Problem –
Starting from the line in which "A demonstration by" appears, output every line down to the last line of the data below, exactly and without anything more.

Given data –
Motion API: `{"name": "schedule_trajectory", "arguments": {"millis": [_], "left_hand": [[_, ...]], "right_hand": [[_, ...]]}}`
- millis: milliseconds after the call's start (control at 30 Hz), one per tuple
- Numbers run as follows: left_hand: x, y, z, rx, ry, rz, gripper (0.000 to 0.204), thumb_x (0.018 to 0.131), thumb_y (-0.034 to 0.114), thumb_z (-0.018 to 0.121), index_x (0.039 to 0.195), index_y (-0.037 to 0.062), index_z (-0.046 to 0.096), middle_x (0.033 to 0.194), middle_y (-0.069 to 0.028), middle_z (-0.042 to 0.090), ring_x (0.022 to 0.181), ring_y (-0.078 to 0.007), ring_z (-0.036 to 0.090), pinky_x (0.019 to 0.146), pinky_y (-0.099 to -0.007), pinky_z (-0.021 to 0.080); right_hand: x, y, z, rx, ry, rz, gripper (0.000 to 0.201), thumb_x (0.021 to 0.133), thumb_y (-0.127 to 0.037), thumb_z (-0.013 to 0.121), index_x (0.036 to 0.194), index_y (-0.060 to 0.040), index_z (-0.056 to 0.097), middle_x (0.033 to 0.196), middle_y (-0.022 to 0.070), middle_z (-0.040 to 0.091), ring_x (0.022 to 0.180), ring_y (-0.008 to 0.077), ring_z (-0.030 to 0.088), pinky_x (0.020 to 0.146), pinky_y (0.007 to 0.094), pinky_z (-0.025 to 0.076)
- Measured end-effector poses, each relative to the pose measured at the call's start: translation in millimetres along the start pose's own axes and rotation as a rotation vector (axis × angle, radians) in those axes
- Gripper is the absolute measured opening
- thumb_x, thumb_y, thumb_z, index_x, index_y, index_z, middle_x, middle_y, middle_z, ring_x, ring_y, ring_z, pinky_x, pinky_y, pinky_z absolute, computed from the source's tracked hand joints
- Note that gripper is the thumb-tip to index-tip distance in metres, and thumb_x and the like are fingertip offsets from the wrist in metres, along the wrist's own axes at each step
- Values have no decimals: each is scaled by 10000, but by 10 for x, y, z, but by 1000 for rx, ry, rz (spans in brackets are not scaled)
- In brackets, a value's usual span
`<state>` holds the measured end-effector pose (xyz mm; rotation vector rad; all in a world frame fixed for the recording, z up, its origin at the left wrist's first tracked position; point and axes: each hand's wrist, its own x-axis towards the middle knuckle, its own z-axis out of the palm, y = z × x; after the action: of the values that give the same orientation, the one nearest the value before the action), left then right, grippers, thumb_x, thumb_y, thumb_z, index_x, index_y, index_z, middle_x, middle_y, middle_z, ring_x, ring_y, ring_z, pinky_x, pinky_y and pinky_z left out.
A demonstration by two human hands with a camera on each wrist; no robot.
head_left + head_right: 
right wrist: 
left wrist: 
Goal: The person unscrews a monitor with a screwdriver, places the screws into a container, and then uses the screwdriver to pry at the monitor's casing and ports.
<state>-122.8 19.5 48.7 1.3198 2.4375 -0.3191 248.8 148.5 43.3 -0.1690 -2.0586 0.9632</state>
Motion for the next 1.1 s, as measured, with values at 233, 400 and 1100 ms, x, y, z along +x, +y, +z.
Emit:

Problem solution –
A demonstration by two human hands with a camera on each wrist; no robot.
head_left + head_right: 
right wrist: 
left wrist: 
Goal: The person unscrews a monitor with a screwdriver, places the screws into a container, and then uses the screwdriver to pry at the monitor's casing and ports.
<state>-122.8 19.5 48.7 1.3198 2.4375 -0.3191 248.8 148.5 43.3 -0.1690 -2.0586 0.9632</state>
Motion for the next 1.1 s, as measured, with values at 233, 400 and 1100 ms, x, y, z along +x, +y, +z.
Emit:

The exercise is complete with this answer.